Look through the data below and show every line that includes "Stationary".

Record excerpts Start Marker

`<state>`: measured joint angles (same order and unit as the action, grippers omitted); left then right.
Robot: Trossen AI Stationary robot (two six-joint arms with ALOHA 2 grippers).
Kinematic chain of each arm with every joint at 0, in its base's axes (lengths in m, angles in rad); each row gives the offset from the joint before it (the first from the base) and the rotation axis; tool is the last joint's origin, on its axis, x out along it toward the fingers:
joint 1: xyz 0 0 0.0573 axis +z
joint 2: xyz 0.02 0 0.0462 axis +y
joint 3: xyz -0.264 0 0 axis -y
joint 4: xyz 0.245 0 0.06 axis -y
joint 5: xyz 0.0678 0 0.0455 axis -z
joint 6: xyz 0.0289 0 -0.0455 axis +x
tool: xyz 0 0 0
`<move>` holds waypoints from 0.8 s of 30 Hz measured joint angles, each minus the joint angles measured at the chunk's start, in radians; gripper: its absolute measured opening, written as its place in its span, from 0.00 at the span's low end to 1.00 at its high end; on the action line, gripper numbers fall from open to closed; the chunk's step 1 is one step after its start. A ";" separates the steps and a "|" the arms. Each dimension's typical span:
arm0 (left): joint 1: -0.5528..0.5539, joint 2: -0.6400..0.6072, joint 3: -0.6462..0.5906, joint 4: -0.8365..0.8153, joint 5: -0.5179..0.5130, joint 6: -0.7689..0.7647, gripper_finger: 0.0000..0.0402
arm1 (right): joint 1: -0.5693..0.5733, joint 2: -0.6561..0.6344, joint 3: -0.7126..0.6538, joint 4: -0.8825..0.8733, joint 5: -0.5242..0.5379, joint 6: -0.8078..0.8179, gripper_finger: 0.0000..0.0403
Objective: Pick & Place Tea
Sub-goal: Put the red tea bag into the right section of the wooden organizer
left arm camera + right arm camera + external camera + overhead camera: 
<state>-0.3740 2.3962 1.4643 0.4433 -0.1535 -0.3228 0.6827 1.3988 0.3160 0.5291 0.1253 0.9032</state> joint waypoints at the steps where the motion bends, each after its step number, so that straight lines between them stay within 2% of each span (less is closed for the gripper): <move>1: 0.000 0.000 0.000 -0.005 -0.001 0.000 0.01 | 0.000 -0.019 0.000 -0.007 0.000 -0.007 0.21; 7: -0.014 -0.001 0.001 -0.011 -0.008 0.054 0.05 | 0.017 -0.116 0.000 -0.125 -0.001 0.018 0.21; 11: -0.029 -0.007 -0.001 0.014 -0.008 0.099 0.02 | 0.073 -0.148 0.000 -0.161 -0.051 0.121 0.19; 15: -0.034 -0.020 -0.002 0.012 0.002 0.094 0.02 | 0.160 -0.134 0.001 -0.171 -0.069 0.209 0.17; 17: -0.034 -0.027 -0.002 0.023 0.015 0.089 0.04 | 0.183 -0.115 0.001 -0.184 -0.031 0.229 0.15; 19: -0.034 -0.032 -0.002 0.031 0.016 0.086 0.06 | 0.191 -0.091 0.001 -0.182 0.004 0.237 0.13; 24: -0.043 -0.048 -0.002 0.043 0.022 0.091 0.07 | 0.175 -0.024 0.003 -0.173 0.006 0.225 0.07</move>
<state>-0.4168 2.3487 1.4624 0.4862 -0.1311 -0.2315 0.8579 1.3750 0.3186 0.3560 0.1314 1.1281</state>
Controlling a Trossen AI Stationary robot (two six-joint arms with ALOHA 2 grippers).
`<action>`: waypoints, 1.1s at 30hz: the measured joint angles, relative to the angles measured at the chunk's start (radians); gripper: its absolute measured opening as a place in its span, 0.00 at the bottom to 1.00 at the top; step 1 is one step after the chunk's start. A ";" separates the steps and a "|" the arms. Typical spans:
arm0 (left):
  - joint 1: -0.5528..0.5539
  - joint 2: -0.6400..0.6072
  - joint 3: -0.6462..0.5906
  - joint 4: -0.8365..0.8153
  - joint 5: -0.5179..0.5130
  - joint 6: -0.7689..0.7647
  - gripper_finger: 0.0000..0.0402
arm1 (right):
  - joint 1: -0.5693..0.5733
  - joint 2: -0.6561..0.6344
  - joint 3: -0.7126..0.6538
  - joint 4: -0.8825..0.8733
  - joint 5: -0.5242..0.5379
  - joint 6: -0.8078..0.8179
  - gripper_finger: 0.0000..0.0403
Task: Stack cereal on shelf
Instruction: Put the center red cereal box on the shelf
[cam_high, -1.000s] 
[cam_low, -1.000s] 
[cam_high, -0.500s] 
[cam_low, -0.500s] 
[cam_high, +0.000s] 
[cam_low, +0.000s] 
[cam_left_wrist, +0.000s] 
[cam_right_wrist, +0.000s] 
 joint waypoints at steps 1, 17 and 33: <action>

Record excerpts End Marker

**Exercise answer**
Robot: Trossen AI Stationary robot (two six-joint arms with ALOHA 2 grippers).
Controlling a Trossen AI Stationary robot (two six-joint arms with ALOHA 2 grippers).

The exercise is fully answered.